概要
国鉄が民営化して翌年の1988年に、50系客車を気動車に改造した車両。余った50系客車の活用案で生まれた。改造にあたって窓や前照灯、尾灯、警笛、方向幕などを追加した。運転室は種車の車体を生かすため、半室式でワンマン運転対応とされた。台車はDT22など廃車発生品を使用し、ディーゼルエンジンは新潟鐵工所製DMF13HSを使用。
明確な転用計画と改造案があれば有効活用できたのであろうが、やはり何事もルーズ極まりないバブル期の計画ゆえ色々と欲張りすぎたうえ、「とりあえず改造してみました」以上の域を出ることはなかった。工数が多くコストがかかる割にはオハ50形がベースであるため便所がなく、そのうえわざわざ工数の多くなるドアの移設を施すなど、改造前の検討がかなり甘かったことがうかがえる。

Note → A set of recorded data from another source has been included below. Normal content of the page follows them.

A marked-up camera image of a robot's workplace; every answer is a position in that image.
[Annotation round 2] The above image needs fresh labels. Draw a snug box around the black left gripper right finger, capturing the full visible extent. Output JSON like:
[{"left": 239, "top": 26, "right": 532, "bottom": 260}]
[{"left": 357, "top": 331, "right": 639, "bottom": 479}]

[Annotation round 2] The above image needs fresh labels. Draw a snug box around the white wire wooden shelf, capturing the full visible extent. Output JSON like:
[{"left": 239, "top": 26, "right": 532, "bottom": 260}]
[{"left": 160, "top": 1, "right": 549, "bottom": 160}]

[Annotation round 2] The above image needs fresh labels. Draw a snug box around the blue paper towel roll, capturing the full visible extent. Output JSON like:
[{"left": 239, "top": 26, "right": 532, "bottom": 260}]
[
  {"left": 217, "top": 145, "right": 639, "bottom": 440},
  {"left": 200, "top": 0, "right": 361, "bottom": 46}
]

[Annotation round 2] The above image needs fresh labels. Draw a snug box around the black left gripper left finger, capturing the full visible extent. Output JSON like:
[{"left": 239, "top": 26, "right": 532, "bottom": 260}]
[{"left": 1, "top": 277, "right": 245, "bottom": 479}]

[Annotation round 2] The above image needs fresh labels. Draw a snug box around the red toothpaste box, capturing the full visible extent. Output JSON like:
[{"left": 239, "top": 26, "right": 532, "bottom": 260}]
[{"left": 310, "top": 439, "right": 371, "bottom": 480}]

便所がないため長距離単行には使えず、反面車掌設備を簡略化したため都市圏近郊の輸送力列車にはこころもとない。改造後の使用用途がよくわからないとしか言えない中途半端な性格の車両である。
明確な改造案の元、せめて両数の多いオハフ50形を使っていれば、JR北海道で客車から気動車に改造した事例であるキハ141系程度の改造とコストで済み、老朽化したキハ45系やキハ58系の代替になりえたであろうが、このようなずさん極まりない計画では満足な結果が出よう筈もなかった。
キハ33形は1001号、1002号の2両のみの改造に終わる。境線、伯備線、山陰本線で活躍し、2010年3月に運用終了、廃車となった。